## Required work
Please copy, word for word, the line that contains "Practice step: find the white" and every line after it through the end of the records, and nothing more.

Collection entries
========

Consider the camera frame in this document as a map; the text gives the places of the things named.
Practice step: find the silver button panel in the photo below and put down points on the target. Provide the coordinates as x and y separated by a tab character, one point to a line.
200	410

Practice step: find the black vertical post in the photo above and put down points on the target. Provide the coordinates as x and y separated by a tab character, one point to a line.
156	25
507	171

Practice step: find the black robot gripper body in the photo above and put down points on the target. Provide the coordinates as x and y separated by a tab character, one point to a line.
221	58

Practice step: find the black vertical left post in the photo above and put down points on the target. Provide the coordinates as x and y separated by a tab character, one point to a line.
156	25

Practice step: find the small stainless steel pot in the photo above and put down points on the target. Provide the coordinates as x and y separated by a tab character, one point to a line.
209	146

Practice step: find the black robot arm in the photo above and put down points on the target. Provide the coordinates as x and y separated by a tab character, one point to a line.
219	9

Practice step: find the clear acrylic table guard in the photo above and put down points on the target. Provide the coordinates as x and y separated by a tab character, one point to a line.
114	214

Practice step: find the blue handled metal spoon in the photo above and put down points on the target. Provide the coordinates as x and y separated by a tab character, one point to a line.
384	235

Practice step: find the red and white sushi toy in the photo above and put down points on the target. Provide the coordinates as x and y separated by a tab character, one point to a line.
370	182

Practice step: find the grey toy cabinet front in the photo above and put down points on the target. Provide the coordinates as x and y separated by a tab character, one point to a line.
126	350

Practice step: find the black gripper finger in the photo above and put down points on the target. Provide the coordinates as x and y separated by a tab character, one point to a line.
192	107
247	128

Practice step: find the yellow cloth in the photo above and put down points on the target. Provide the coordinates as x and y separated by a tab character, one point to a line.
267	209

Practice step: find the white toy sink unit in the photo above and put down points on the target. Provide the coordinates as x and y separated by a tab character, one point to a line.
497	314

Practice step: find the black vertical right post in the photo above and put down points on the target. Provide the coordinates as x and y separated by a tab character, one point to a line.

========

## Solution to the problem
Practice step: find the white toy sink unit in the photo above and put down points on the target. Provide the coordinates as x and y separated by a tab character, one point to a line.
497	314

Practice step: find the black vertical right post in the photo above and put down points on the target. Provide the coordinates as x and y separated by a tab character, one point to a line.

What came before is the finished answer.